The transformation of these graphical features, with the specific intent of revealing qualities of textual artefacts, is familiar territory to a handful of design practitioners. Through visual means, designers Stefanie Posavec (2006), Owen Herterich (2013), and Jonathan Puckey (2006), among others, explore (respectively): abstracting the sentence length and paragraph structure of the opening chapters of classic novels; isolating the spoken discourse in novels to reveal frequency, intensity, and patterns of dialogue; and shifting font size and weight, and using redaction strategies to map the evolution of daily news (Lorber Kasunic and Sweetapple, 2015). While none of these designers position his or her work as graphic deformance, they are apprehending written artefacts visually and are therefore important reference points for this research.

Experimentations

To explore the potential of graphical deformance as a critical strategy and to better understand how the formal elements of a page might shape the structure of a text, we remake all, or parts of, Herman Melville’s 1851 US edition of Moby-Dick; or, The Whale. This classic work of American literature is in part the story of Captain Ahab’s monomaniacal hunt for the white whale (‘Moby Dick’) and Ishmael’s spiritual journey from ‘alienation to harmony to skepticism and finally to detached balance’ (Middleton, 1969: 78). Inspired by the story of the Essex, a whaling ship that sunk in 1820 after an encounter with a whale, Moby-Dick is a fictional voyage that follows Ahab’s ship the Pequod as it crosses the world. It draws extensively on Melville’s own experiences as a seaman and his engagement with scientific issues of the 19th century (Wilson, 2000). As a result of the novel’s availability on the web it has become a common text for digital humanities students to computationally analyse and study. This is partly due to its length (approximately 212,758 words), making it a good size corpus to algorithmically interrogate, and partly due to the voluminous critical attention dedicated to it through a variety of academic journals, centres, and platforms.5

The aim of these experiments is to show how a focus on graphic materiality can operate as a critical approach to exploring a text. As we have discussed, literary scholars have largely ignored graphic materiality when apprehending a text. However, designers, with their epistemological understanding of the role of the visual in signification, are well placed to do this.

1. One chapter, two pages

One of our first experiments, One Chapter, Two Pages, is the deformance of two well-recognised graphic elements: type size and leading. The design of a novel is highly standardised, with text blocks commonly set in a 10–12 point serif typeface, leading at 120–5% of the type size (e.g. 10pt text, 12pt leading), justified, margins of equal size,6 and paragraph indents about the width of the characters’ cap height. The sizes of novels are also standardised.

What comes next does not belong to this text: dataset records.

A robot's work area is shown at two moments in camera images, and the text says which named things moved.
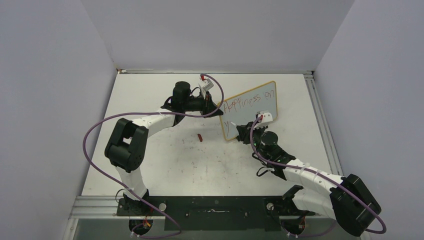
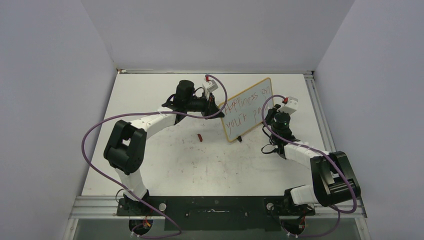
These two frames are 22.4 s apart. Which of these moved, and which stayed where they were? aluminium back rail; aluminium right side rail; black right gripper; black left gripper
Moved: black right gripper
Stayed: aluminium back rail; aluminium right side rail; black left gripper
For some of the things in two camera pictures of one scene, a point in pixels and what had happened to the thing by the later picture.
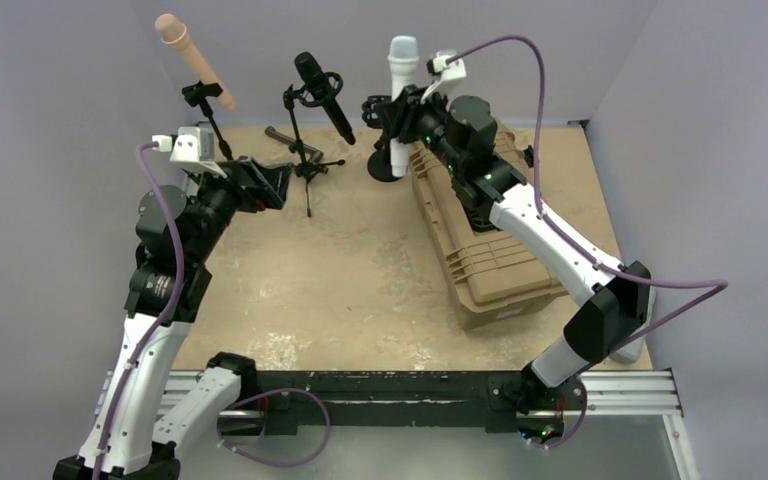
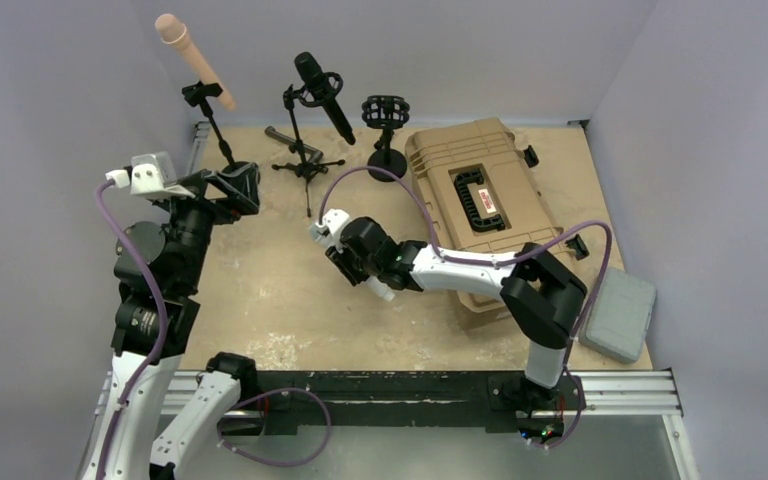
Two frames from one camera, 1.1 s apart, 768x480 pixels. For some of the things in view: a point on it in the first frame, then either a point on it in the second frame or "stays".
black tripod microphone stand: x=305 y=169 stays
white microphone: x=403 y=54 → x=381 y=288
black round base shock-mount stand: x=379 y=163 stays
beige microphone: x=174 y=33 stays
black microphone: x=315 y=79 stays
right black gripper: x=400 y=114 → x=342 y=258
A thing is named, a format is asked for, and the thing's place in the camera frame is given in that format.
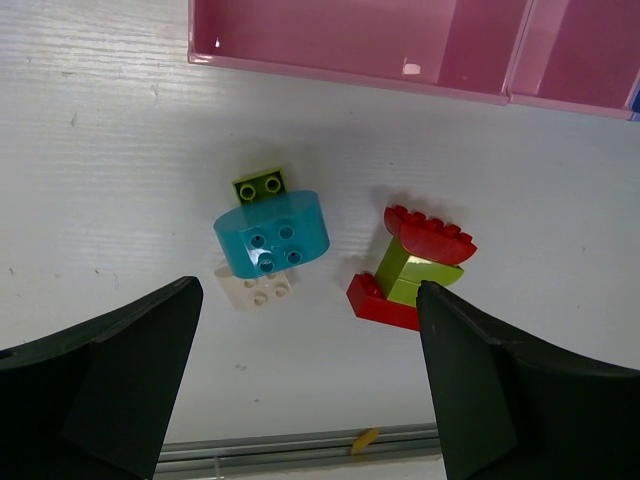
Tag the white lego brick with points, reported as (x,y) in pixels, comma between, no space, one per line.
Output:
(255,293)

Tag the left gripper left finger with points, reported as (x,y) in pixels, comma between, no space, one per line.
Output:
(94,401)

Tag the red green lego assembly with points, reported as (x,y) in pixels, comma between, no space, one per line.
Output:
(422,247)

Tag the aluminium rail front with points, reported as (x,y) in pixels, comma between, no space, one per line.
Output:
(219,458)

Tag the small pink bin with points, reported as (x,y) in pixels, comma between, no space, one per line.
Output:
(579,56)

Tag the teal rounded lego block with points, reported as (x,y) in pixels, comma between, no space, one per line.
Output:
(273,235)

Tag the lime green lego brick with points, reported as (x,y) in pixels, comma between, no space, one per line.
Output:
(259,186)

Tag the yellow tape scrap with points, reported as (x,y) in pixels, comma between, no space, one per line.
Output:
(363,441)

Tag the dark blue bin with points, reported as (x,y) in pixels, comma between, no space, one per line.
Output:
(634,104)

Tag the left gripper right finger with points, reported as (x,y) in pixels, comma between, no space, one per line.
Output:
(510,405)

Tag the large pink bin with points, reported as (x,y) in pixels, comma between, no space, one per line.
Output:
(455,49)

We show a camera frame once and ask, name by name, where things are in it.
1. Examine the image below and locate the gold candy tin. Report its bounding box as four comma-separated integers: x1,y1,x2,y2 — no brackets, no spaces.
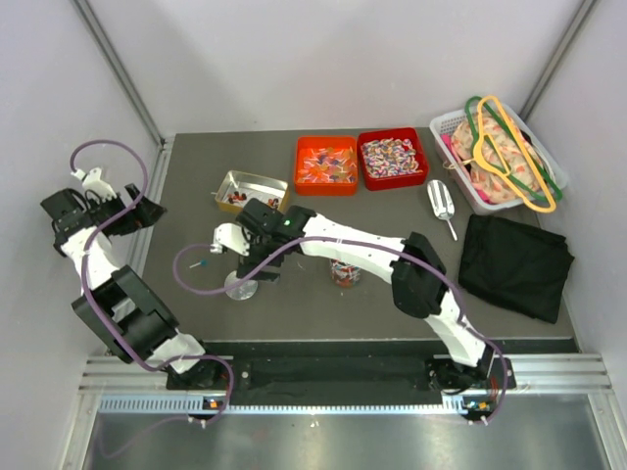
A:
215,170,289,213

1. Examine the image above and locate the clear jar lid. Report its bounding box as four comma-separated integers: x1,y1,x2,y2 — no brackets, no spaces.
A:
224,271,259,301

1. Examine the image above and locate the clear glass jar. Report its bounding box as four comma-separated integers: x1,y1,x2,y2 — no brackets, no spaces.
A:
329,259,362,288

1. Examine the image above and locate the metal scoop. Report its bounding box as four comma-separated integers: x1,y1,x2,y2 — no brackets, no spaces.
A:
427,179,458,241

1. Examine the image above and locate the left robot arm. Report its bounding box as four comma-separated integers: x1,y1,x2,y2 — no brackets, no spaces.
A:
40,184,229,390

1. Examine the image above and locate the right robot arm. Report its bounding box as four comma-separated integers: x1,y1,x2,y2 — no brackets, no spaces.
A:
215,199,495,388

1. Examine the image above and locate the blue lollipop on table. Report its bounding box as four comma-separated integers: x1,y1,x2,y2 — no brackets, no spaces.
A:
189,259,207,269

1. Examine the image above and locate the orange candy box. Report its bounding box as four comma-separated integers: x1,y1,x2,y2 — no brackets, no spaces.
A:
293,135,359,197

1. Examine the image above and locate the red candy box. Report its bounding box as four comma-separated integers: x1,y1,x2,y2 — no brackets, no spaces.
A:
357,127,429,191

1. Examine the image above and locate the green hanger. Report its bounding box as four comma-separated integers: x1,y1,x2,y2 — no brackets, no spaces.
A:
464,96,564,203

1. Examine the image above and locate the yellow hanger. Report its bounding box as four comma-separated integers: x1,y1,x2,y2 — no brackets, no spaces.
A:
462,95,558,213

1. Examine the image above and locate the white plastic basket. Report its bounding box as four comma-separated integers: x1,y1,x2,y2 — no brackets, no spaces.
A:
430,96,567,215

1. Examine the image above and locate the floral cloth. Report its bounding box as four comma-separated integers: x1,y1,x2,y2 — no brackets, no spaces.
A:
450,120,546,205

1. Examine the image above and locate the black cloth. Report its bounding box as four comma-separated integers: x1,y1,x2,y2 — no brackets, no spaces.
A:
458,214,574,324

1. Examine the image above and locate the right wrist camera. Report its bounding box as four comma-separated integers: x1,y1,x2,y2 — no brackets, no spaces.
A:
210,223,250,257

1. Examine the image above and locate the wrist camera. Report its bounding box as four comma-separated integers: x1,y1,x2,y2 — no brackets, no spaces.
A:
210,223,250,257
71,167,118,201

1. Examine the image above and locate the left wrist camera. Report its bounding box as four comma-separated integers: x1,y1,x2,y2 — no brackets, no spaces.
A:
71,167,118,201

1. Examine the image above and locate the white cable duct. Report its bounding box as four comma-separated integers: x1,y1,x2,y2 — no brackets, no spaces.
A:
97,395,471,416

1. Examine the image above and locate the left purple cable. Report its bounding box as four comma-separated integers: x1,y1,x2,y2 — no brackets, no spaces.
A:
70,139,234,427

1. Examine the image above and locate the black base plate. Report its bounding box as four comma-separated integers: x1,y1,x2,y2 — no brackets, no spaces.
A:
166,355,520,406

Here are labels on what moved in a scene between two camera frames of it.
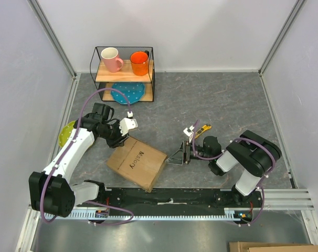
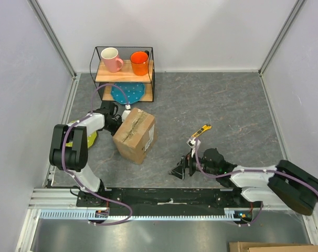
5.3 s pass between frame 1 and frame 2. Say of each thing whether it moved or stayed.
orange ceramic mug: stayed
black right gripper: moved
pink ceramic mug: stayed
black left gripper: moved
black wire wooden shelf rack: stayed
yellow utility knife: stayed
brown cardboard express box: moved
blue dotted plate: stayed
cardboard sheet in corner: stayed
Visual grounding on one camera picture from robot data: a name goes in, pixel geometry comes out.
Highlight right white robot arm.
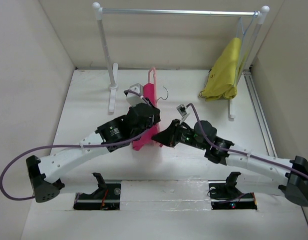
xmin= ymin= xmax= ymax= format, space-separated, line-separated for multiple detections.
xmin=152 ymin=119 xmax=308 ymax=207

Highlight pink plastic hanger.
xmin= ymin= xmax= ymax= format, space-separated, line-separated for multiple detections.
xmin=145 ymin=67 xmax=168 ymax=148

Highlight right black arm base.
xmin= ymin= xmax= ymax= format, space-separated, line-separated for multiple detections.
xmin=207 ymin=172 xmax=258 ymax=210

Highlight yellow garment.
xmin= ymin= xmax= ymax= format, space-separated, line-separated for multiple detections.
xmin=198 ymin=37 xmax=247 ymax=102

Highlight light blue plastic hanger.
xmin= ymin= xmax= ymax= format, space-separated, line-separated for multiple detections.
xmin=235 ymin=11 xmax=260 ymax=86

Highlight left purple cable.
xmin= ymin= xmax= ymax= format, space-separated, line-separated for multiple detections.
xmin=0 ymin=90 xmax=152 ymax=202

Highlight white and silver clothes rack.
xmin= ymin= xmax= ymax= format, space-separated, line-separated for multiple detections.
xmin=92 ymin=2 xmax=270 ymax=114

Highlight pink trousers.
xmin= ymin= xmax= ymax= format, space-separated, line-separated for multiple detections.
xmin=132 ymin=83 xmax=160 ymax=151

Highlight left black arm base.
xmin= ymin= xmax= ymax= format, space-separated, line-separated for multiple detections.
xmin=73 ymin=173 xmax=122 ymax=211

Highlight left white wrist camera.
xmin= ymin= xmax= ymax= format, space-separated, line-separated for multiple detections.
xmin=124 ymin=83 xmax=144 ymax=107

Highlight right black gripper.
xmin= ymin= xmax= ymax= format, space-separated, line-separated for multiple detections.
xmin=151 ymin=117 xmax=207 ymax=150

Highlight aluminium rail right side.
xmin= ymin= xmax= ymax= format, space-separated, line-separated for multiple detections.
xmin=243 ymin=71 xmax=278 ymax=157

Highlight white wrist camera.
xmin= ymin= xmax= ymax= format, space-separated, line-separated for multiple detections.
xmin=124 ymin=83 xmax=144 ymax=107
xmin=176 ymin=104 xmax=189 ymax=123

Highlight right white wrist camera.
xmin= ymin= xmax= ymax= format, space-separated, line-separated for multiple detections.
xmin=176 ymin=104 xmax=189 ymax=123

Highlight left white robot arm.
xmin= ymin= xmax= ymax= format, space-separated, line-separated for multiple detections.
xmin=26 ymin=103 xmax=160 ymax=203

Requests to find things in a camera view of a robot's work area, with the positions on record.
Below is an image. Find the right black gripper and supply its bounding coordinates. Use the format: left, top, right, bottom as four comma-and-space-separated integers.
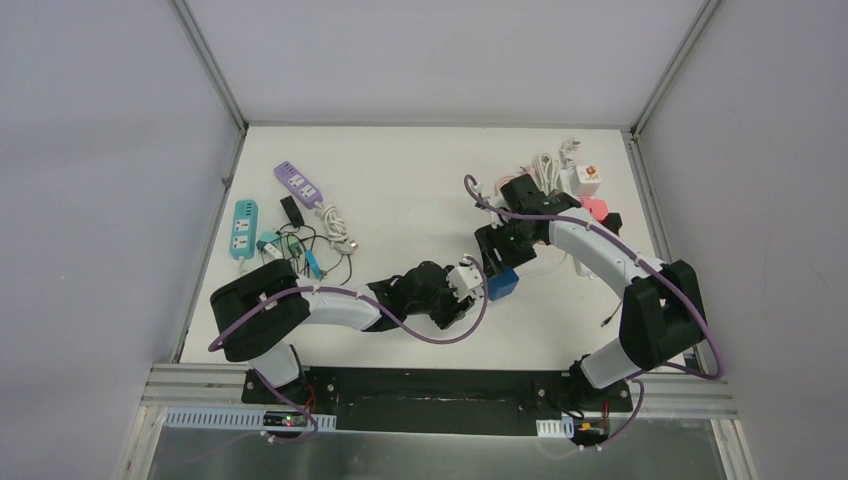
474, 217, 540, 281

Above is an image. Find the dark blue cube adapter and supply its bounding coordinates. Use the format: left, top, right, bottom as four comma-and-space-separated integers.
487, 268, 520, 302

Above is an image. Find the light blue plug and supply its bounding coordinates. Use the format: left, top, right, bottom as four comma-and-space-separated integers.
304, 250, 325, 280

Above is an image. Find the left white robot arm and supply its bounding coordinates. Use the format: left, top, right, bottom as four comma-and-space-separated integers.
208, 257, 489, 405

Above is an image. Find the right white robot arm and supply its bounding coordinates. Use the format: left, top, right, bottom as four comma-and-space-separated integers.
463, 174, 706, 410

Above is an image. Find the pink plug adapter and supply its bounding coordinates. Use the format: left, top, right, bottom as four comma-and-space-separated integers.
580, 197, 609, 222

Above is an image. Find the white multi-plug adapter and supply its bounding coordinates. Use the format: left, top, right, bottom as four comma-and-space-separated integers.
263, 243, 283, 259

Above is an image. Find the white long power strip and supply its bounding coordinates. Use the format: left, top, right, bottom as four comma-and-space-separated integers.
573, 257, 599, 279

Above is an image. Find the white cube adapter orange sticker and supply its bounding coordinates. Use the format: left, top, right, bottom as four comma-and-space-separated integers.
571, 165, 602, 197

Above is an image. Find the green USB charger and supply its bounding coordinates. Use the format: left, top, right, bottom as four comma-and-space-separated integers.
281, 235, 303, 258

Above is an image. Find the black charger brick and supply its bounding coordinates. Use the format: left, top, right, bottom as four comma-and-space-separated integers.
280, 195, 306, 228

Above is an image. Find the teal charger block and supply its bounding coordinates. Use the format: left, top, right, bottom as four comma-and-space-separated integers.
256, 232, 279, 251

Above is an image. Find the purple power strip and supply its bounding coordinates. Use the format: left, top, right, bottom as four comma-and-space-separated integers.
273, 161, 323, 209

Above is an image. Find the teal power strip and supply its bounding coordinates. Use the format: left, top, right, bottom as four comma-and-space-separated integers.
229, 199, 259, 260

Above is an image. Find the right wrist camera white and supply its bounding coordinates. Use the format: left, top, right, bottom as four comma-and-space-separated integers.
469, 189, 493, 211

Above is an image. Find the white coiled cable right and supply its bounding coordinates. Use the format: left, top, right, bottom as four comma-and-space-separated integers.
520, 137, 584, 193

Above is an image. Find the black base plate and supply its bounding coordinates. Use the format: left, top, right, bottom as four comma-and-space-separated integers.
281, 367, 634, 437

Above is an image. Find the black thin cable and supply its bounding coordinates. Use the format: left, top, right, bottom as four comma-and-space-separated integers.
262, 223, 354, 287

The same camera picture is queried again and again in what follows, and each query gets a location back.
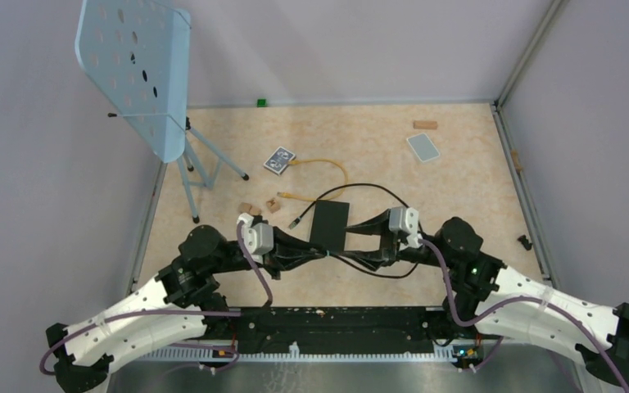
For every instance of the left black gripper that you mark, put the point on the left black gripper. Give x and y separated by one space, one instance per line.
284 248

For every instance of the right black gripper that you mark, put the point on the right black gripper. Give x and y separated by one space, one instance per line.
390 241

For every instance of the black network switch box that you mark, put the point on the black network switch box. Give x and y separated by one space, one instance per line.
328 228

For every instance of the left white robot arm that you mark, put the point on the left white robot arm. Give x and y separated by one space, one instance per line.
179 302

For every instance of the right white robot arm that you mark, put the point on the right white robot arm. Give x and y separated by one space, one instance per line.
486 296

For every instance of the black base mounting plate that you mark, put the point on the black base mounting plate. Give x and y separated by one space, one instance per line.
355 330

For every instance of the blue playing card deck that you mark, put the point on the blue playing card deck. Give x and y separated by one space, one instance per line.
278 162

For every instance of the grey card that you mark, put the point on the grey card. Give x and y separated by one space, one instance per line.
423 147

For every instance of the long wooden block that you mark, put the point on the long wooden block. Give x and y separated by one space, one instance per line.
425 124

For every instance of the small black clip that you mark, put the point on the small black clip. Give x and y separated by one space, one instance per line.
525 242

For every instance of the light blue music stand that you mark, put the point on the light blue music stand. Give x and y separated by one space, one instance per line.
137 53

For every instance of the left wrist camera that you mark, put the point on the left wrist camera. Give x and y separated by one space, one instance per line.
258 238

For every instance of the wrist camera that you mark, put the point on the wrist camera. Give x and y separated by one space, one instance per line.
258 238
404 222

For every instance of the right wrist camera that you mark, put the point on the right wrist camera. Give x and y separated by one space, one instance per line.
404 222

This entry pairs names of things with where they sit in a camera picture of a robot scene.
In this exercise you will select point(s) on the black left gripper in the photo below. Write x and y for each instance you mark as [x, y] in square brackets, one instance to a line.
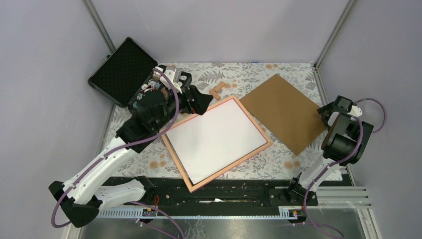
[201, 102]

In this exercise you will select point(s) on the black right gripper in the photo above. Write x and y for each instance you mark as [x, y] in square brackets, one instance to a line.
[325, 108]

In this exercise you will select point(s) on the brown cardboard backing board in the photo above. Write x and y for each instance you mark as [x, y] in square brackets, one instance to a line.
[286, 112]

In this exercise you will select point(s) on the mountain sea photo print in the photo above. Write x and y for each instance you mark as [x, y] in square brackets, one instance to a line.
[214, 138]

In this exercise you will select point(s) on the light wooden picture frame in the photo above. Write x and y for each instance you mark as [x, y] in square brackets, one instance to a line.
[217, 142]

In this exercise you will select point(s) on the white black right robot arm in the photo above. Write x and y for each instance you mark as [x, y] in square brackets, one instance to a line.
[344, 144]

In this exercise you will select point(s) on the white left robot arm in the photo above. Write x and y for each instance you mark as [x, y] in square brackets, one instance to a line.
[81, 198]

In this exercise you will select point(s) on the wooden block lying piece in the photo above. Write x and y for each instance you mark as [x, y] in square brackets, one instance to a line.
[215, 94]

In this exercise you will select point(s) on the wooden block upright piece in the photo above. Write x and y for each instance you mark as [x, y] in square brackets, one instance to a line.
[219, 86]

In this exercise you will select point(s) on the black poker chip case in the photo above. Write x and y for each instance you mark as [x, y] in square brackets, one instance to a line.
[129, 71]

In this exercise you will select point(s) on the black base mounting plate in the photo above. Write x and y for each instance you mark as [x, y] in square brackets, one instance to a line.
[220, 197]

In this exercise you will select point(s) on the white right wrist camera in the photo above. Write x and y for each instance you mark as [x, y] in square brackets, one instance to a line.
[355, 111]

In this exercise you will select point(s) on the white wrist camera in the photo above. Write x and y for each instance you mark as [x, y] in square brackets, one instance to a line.
[173, 74]
[355, 111]

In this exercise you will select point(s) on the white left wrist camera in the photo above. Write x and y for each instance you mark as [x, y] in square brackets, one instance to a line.
[173, 74]

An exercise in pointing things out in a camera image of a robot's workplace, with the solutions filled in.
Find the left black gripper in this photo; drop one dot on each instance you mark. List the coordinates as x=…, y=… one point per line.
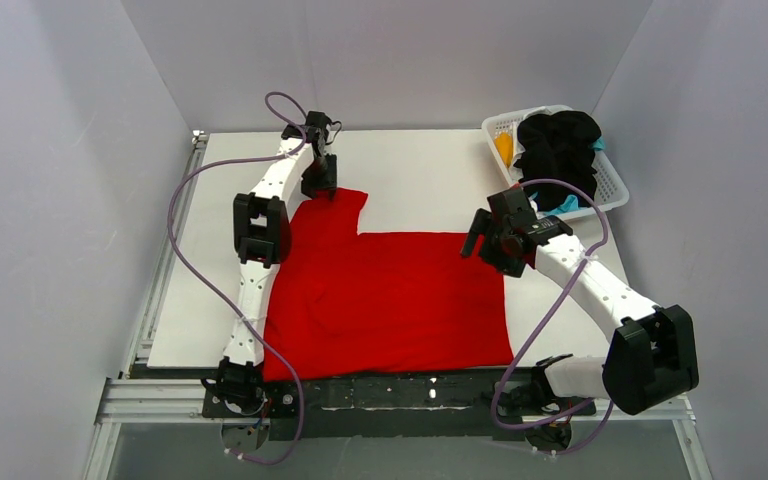
x=320, y=177

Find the teal garment in basket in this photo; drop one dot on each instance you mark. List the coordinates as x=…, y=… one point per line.
x=566, y=204

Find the black garment in basket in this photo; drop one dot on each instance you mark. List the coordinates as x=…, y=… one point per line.
x=542, y=130

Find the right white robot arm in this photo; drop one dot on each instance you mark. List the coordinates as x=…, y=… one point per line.
x=651, y=356

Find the white plastic laundry basket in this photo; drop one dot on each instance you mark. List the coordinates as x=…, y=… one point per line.
x=611, y=191

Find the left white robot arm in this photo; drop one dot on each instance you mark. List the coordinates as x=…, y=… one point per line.
x=262, y=240

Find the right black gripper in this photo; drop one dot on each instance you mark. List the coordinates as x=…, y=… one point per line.
x=479, y=233

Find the yellow garment in basket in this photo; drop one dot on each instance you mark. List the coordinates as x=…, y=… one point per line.
x=503, y=143

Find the aluminium frame rail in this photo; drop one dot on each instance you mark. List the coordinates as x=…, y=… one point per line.
x=152, y=428

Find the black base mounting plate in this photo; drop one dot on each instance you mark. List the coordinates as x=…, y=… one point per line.
x=453, y=403

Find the red t-shirt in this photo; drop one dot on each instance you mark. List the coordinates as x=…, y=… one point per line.
x=348, y=302

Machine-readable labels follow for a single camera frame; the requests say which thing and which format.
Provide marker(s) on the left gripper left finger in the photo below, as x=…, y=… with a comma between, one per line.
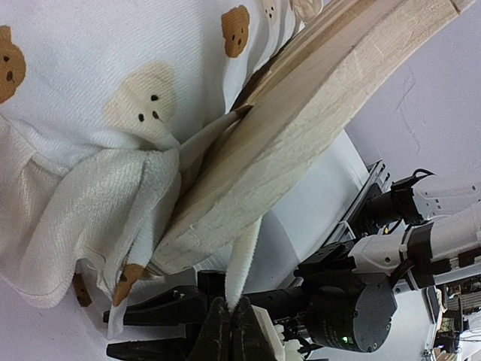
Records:
x=213, y=342

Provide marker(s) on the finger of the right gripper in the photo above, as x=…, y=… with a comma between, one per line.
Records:
x=179, y=305
x=169, y=349

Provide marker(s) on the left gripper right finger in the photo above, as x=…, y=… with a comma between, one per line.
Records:
x=248, y=342

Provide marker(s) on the bear print cushion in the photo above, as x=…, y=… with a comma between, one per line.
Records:
x=107, y=108

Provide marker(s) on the wooden pet bed frame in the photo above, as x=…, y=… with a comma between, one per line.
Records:
x=316, y=85

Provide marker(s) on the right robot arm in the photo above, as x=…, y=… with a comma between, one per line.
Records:
x=423, y=232

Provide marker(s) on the aluminium front rail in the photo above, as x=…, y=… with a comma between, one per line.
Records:
x=360, y=203

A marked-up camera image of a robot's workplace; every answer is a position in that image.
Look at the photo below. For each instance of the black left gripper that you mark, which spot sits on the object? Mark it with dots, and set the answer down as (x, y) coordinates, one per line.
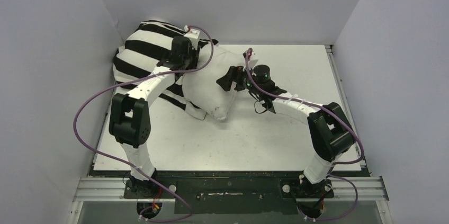
(194, 52)

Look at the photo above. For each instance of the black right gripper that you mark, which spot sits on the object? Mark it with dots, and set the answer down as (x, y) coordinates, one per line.
(237, 79)

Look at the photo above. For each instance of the black white striped pillowcase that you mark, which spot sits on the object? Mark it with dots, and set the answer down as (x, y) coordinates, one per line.
(140, 54)

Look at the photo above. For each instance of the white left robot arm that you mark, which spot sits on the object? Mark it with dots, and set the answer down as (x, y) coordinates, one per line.
(130, 119)

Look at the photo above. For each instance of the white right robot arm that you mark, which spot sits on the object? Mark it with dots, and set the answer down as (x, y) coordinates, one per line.
(328, 125)

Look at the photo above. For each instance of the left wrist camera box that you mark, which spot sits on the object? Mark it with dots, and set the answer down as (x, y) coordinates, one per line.
(192, 34)

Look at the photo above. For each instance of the black metal base rail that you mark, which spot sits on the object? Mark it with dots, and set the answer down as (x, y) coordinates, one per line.
(232, 192)

In One Chapter, Two Pages, we challenge these conventions by taking each chapter of Moby-Dick and resize the type so that an entire chapter fits within the margins of a double-page spread. Thus, 135 chapters fall over 135 double-page spreads. The size of the typeface is therefore determined by the length of the chapter and its capacity to fit across the two pages—starting at the top of the first page and ending at the bottom of the second. Subsequently, as the length of the chapters in Moby-Dick varies considerably, so too does the point size of the text. The shortest chapter, ‘Midnight Aloft – Thunder and Lightning’ (Chapter 122, Figure 3), contains 46 words and is set at 96.05/113.05pt (type size over leading), whereas the longest chapter, ‘The Town-Ho’s Story’ (Chapter 54, Figure 5) contains 7947 words, and is set at 5.89/8.64pt. Figures 3, 4, 5 illustrate the increase in number of words per chapter and the corresponding decrease in type size.

Figure 3
Figure 3

Typesetting Chapter 122 ‘Midnight Aloft – Thunder and Lightning’ as a double page spread.

Figure 4
Figure 4

Typesetting Chapter 6 ‘The Street’ as a double page spread.

Figure 5
Figure 5

Typesetting Chapter 54 ‘The Town Ho’s Story’ as a double page spread.

One of the consequences of typesetting a book so that each chapter fills a double-page spread is that we end up with a novel of unusually large dimensions (410mm × 265mm). Typically, the format of the book is decided by the publisher, leaving the designer to choose the typeface, size, and leading (as well all the other paratextual elements) according to reading conventions. The length of the novel, or the number of pages, is a consequence of these typesetting choices and the word count. However, in One Chapter, Two Pages, the format of the book is not given prior to its design. Rather, it is determined by the size of the page required to typeset the largest chapter (7947 words) over two pages at a legible point size. And even though it is legible, it is difficult to read. Not only is the type very small but the sentences are well over the recommended line length—220–230 characters compared to a more standard 50–60 characters.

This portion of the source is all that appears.